僕は、罰から逃げちゃったね。ああ、じゃあ、やっぱり、壊さないと」
「暗夜」
輝夜の小さな手が、暗夜の頬をむにっとつまむ。その手を払って、暗夜が輝夜に細い目を向けた。
「輝夜。おまえは僕を止めるだろう」
「盾の国に魔物を送るのは反対だよ。壁の国に攻めてきたわけじゃないのにこっちから兵を送るのもいやだ」
「おまえも向こうでさんざんひどい目に遭っただろ」
「うん。殴られたし、蹴られたし、鎖に繋がれたしご飯もらえなかったりしたし、人間と戦わされたり、無理やり魔物を殺させられたりしたよ」
輝夜が言葉を継ぐたびに、アドレインの表情が変わっていく。テーブルの下で、アドレインの足をオクリが踏んだ。アドレインの顔から表情が消える。
「復讐したいと思わないの?」
「思わないよ。でも、間違ってるから正さなきゃって思う」
ふーっ、と輝夜がカップに息を吐く。すっかりとぬるくなって湯気の立たないミルクティーの水面が揺れる。

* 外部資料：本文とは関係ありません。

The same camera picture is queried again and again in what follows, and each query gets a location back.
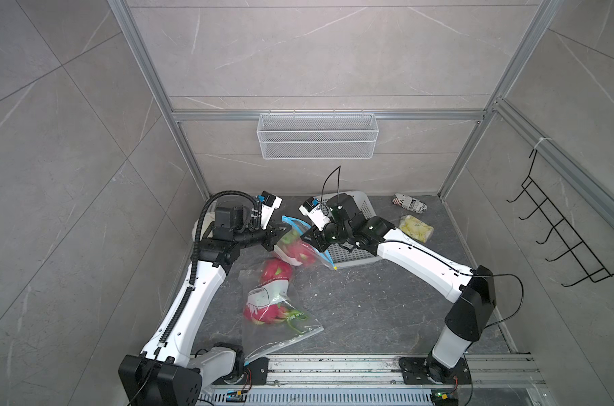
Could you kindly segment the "clear zip-top bag blue seal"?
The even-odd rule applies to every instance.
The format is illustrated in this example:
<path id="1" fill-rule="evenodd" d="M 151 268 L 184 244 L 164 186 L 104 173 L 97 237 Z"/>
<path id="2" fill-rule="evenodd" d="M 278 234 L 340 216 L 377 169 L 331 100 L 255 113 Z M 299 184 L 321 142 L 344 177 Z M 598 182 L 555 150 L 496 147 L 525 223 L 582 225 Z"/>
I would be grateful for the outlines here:
<path id="1" fill-rule="evenodd" d="M 274 246 L 276 257 L 295 267 L 322 265 L 337 270 L 337 266 L 327 250 L 319 252 L 301 239 L 302 235 L 310 230 L 308 223 L 298 218 L 282 216 L 281 224 L 288 226 L 289 230 Z"/>

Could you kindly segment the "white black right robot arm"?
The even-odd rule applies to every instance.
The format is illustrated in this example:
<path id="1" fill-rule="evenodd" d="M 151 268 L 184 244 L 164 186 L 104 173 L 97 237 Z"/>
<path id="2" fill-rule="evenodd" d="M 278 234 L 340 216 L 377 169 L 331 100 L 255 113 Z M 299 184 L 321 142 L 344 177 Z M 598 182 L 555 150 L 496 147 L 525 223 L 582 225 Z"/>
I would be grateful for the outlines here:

「殴られたら殴り返すのが正解じゃないよ。殴られたら、もう二度と殴らせないようにするんだよ。綺麗事だけどね?」
そう言ってカップをソーサーに置く輝夜。暗夜をまっすぐに見据えると、暗夜の黒目がふらりと揺れる。
「復讐じゃなくて、止める方法を考えようよ、暗夜」
「……」
暗夜は何も答えなかった。しばしのあいだ幽鬼のようにぼやけた動きで立ち上がり、ふらふらとドアの方へと向かって歩く。その細い背中に、輝夜がきょとんとした声を掛ける。
「どこに行くの?」
「……拾われに行ってくる」
「暗夜……?」
そっと立ち上がった輝夜の肩をオクリが押す。半ば強引にベッドに座り直させられた輝夜は、不満げな顔をしてオクリを見た。
「暗夜様、部屋を用意しておくんで夜までには帰ってきてくださいよ」
廊下の奥へ消えた暗夜に、オクリが声を掛けた。